Additionally, the researchers discovered websites in this fraudulent activity that claimed to sell tickets to music concerts featuring famous bands like Twenty One Pilots, Iron Maiden, Metallica, Rammstein, and musicians (Bruno Mars, Ludovico Einaudi).

In these cases, the researchers say that the fake tickets were for concerts around Moscow and other major cities in Russia.

Although these pages were in English, QuoIntelligence says that most of the Ticket Heist websites were only in Russian, suggesting that Russian-speaking users were the main target of the operation.

Another indicator leading to this conclusion is the presence of contact details using phone numbers from Russian mobile services.

“Obviously, this is not 100% evidence that the intent is to target Russians-speaking individuals, but a lot of indicators and findings are pointing in this direction,” Moldovan told us.

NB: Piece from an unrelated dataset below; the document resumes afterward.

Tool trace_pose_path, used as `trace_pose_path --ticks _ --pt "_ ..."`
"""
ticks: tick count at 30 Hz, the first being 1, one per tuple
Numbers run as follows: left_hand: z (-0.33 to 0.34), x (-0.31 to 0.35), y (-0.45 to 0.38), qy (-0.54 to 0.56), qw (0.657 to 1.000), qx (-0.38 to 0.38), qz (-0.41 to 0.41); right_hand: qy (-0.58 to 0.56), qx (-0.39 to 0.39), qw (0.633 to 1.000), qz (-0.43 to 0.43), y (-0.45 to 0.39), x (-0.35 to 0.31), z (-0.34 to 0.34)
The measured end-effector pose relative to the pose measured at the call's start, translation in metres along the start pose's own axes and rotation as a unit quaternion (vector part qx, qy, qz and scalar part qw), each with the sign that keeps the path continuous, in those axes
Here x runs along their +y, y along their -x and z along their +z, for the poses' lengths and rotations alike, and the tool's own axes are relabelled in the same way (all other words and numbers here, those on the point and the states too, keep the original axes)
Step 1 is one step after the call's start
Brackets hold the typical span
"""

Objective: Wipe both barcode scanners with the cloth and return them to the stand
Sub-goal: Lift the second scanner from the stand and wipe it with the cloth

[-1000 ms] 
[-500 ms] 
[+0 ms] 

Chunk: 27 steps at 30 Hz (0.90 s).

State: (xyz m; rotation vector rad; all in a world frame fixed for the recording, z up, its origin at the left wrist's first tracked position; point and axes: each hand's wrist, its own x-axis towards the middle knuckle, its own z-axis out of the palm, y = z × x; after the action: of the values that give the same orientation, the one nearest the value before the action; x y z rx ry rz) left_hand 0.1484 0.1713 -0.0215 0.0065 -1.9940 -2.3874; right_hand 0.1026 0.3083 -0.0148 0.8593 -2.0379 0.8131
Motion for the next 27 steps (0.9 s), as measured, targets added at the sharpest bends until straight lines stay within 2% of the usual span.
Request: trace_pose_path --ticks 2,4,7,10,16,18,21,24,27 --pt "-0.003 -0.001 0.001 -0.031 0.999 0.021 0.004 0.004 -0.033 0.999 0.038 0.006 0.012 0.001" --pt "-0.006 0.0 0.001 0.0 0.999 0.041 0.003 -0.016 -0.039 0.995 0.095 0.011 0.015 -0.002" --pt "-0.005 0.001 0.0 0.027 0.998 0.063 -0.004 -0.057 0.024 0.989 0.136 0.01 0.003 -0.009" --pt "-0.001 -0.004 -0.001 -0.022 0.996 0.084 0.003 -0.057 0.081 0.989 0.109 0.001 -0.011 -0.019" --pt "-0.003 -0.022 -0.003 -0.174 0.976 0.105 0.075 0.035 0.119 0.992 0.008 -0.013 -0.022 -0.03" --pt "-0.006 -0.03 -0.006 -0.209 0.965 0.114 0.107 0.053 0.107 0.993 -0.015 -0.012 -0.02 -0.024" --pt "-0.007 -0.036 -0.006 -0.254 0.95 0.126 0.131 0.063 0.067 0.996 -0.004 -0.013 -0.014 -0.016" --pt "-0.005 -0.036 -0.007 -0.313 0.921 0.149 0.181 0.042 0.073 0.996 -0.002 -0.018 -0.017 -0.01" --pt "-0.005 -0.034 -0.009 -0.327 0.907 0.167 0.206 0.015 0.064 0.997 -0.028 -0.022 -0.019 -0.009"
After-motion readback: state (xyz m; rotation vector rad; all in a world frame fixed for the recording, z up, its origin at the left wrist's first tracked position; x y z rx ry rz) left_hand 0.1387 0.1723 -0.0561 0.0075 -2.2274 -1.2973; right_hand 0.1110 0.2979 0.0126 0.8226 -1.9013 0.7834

Scam websites claiming to sell tickets for the Olympic Games in Paris have been reported before. The French National Gendarmerie warned last month that it found 338 fraudulent sites, many hosted outside the country.

In a different report, cybersecurity company Proofpoint alerted of such a website being pushed through sponsored search engine results.

On Reddit, a user complained of being scammed after trying to buy a ticket from paris24tickets[.]com.

Although QuoIntelligence couldn’t verify how the transaction was conducted because the website is no longer active, Moldovan says that based on the archived resources, the website was completely different in terms of hosting infrastructure, network configuration, and user interface.

Despite these examples, QuoIntelligence says that the Ticket Heist operation is ongoing and has not been reported in public research, showing that multiple fraudsters are trying to capitalize on the Olympic Games this year.

The threat intelligence company provides a set of indicators of compromise (IoCs) for operation Ticket Heist that the cybersecurity community can use to protect their customers.